Admittedly, I was scared. I even held off on my plans to hire a new member to our growing team.
Fast forward two weeks and our lenders are showing their resiliency. Most are retracting those earlier announcements, bringing back the programs they were quick to cancel. Refinances and 30 year amortizations are back on the table as new sources of funding are found and both lender and investors get more innovative, and tolerant, of our new environment. And the rate premiums being attached are being removed in most cases.
It appears the DofF is also listening to lobbying parties as they have made some adjustments to the earlier announcement, allowing lenders more time to implement these radical rule changes. The need to qualify low ratio insured deals at the MQR has been deferred to November 30th.

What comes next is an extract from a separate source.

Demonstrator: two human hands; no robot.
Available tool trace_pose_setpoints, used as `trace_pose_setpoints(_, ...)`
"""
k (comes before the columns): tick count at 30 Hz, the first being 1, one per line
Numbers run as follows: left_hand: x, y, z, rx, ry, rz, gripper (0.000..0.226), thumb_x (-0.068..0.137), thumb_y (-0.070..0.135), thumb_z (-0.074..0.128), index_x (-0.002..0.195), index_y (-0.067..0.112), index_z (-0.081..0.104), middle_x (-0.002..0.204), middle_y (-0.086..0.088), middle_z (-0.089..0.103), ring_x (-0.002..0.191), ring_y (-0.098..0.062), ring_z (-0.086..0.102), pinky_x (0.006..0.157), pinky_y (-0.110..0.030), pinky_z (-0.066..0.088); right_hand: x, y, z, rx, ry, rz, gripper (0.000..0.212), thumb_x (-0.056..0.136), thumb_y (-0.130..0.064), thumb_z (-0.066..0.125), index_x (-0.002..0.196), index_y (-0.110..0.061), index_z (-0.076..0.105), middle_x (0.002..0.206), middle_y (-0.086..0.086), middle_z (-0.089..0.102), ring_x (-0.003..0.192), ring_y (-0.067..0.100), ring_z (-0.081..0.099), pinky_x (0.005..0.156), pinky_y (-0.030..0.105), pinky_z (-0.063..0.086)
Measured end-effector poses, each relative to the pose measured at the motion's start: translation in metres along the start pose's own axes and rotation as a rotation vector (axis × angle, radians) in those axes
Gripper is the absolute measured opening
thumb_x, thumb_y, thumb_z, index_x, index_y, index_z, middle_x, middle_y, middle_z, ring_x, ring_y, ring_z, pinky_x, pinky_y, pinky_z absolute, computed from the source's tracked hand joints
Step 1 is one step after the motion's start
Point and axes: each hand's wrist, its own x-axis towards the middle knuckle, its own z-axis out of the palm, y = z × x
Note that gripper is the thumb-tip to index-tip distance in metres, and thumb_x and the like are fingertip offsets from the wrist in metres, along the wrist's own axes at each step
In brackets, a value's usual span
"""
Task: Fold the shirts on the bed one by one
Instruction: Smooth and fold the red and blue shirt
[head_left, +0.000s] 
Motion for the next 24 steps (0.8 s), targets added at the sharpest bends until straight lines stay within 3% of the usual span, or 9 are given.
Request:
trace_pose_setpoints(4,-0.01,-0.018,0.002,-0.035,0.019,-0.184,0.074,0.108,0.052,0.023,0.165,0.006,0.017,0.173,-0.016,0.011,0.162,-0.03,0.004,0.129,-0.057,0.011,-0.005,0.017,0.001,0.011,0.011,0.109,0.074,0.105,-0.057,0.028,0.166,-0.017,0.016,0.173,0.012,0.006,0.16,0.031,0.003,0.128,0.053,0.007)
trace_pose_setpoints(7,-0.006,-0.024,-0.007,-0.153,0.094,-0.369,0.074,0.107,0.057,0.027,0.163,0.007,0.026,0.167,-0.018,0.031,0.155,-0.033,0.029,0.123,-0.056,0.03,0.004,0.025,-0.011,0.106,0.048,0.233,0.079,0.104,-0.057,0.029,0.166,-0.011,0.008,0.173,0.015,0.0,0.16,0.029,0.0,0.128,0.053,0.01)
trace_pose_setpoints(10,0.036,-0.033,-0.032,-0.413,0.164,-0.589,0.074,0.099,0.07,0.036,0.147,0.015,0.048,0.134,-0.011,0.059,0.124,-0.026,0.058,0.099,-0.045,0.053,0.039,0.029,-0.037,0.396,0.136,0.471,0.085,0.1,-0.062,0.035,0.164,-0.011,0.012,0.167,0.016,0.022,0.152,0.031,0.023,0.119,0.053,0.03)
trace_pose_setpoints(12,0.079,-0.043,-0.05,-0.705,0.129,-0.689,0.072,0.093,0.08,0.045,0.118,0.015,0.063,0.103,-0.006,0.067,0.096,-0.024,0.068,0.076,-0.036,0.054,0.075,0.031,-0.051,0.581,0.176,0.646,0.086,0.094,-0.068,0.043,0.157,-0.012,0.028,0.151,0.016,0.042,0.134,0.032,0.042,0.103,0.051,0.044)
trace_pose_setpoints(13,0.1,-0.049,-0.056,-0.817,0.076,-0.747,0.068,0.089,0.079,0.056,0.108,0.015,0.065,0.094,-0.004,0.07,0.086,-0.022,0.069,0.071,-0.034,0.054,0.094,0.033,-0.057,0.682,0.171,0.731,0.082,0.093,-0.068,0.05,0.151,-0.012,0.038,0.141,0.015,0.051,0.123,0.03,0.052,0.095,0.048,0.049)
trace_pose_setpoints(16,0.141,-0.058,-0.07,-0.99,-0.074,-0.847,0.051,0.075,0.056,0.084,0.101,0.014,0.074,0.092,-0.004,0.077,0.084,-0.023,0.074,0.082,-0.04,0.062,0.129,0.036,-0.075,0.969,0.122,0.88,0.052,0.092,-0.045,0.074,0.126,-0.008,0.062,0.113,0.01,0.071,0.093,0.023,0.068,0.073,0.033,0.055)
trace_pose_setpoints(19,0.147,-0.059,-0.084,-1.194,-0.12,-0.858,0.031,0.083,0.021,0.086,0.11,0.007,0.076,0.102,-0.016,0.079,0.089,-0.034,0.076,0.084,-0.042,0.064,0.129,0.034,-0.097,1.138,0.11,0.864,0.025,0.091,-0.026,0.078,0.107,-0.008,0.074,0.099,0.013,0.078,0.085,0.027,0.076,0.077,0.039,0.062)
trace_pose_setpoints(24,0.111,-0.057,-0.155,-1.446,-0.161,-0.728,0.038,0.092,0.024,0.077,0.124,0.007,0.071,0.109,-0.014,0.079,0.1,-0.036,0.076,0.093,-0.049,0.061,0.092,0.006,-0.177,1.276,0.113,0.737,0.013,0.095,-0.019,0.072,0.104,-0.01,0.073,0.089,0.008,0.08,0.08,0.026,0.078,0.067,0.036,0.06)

Many lenders have made arrangements for new sources of financing that gets around this requirement, but for those still scrambling, it lets them all breathe a huge sigh of relief that they don’t have to shutter operations while they make these arrangements.
Post October 17th, we have lenders that are announcing that they are honouring previous preapprovals until they expire. It would have been helpful to have this information before the deadline passed, but given the built in cost of a preapproval and that statistically, only 25% of these deals fund, I can appreciate that lenders didn’t want to take on a barrage of applications that will ultimately slow down operations for clients that have actually purchased a home and need time sensitive financing.
The tone has also softened in that any deal signed before October 17th will still be honoured under the old qualifying rules, including preconstruction purchases. Not every lender will honour this, but there are still some options available.
It was a crazy couple of weeks while the high risk borrowers scramble to find a home before their dreams of home ownership disappear as quick as the announcement was made. We’ve made it through that storm, and another round of mortgage changes. Let’s see what the government throws at us next.